What's Actually Included in Each Tier
Prices mean nothing without knowing what you get. Here's the same $2,500 small-business site from three different kinds of builders:
The $500 Fiverr gig
- 5 pages from a pre-made template with your logo and colors dropped in
- Stock photos (unlimited revisions until you pick three they find)
- Basic responsive design
- No CMS — changes require contacting the seller
- No SEO beyond meta titles
- 7 days of "support" after delivery, then you're on your own
- No code ownership (they often reuse the template for other clients)
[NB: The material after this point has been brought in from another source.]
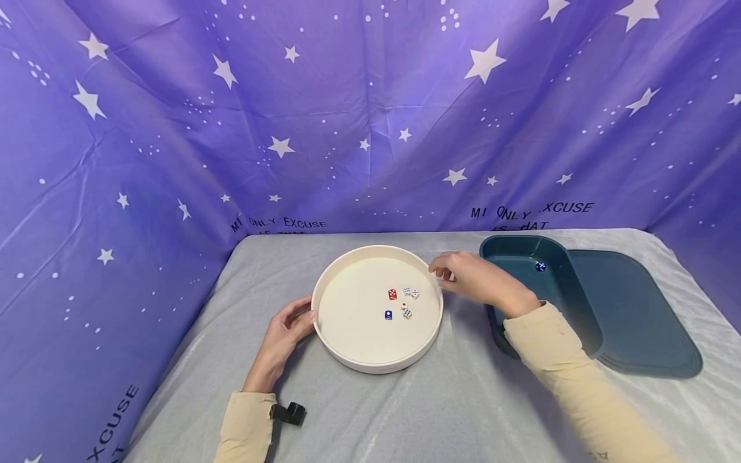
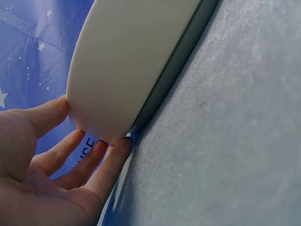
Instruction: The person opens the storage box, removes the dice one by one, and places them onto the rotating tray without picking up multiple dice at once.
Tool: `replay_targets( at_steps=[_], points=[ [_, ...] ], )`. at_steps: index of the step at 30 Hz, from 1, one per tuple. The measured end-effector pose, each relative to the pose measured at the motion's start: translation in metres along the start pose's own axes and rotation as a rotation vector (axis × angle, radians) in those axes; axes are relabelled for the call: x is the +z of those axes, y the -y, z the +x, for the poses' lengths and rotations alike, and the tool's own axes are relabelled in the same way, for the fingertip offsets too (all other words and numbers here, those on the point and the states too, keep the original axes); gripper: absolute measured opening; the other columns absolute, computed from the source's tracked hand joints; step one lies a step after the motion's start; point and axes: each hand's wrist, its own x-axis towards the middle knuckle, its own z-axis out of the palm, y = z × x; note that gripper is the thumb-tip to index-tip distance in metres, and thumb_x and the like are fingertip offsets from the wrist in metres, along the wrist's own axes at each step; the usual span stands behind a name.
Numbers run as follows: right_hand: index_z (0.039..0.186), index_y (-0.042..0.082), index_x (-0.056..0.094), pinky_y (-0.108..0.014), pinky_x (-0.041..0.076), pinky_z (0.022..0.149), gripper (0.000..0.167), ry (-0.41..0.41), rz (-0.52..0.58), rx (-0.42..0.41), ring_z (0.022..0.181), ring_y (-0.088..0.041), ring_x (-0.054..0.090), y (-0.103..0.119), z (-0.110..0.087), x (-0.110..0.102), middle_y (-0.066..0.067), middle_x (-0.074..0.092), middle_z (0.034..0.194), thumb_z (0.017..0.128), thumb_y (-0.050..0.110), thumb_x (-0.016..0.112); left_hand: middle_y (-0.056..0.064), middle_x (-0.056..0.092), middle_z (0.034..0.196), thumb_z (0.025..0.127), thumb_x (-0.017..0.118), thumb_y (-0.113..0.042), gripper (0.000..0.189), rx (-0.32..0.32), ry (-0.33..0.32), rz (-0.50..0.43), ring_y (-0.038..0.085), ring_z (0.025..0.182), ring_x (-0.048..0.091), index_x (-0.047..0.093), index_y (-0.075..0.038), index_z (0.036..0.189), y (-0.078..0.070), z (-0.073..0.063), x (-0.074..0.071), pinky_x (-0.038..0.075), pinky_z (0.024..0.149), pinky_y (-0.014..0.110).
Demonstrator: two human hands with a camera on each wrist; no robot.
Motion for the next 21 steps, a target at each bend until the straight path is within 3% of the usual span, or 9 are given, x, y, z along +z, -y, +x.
replay_targets(
  at_steps=[21],
  points=[
    [0.109,-0.001,0.07,-0.04,0.057,0.074,0.021,-0.065,-0.04,0.089,0.086,-0.022,0.064,-0.045,-0.025,-0.016,-0.011,0.069,0.099,0.089,0.002,0.071,0.022,0.052,0.141,0.095,0.068,-0.01,0.05,0.0,0.001,-0.003,0.017,0.118,0.061,0.05,0.001,0.14,0.0,0.0,0.0,0.055,0.095,0.021]
  ],
)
The $2,500 solo LA developer
- 5-7 pages built specifically for your business
- Design based on your brand, not a template
- Mobile-responsive, tested on real devices
- Custom contact form with email delivery
- Basic SEO: meta, schema, sitemap, Google Search Console setup
- Google Analytics or Vercel Analytics installed
- One revision round included
- Simple CMS so you can edit content yourself
- 30 days of post-launch support
- You own the code; you can move it anywhere
The $8,000 small LA shop
- Everything the solo developer provides, plus:
- Wireframes + design mockups before any code (you approve what it'll look like)
- Project manager handling scope, timelines, and communication
- Custom copy written by a copywriter (not just "reformat what I send")
- Real photography coordinated and paid for (or stock curation if you prefer)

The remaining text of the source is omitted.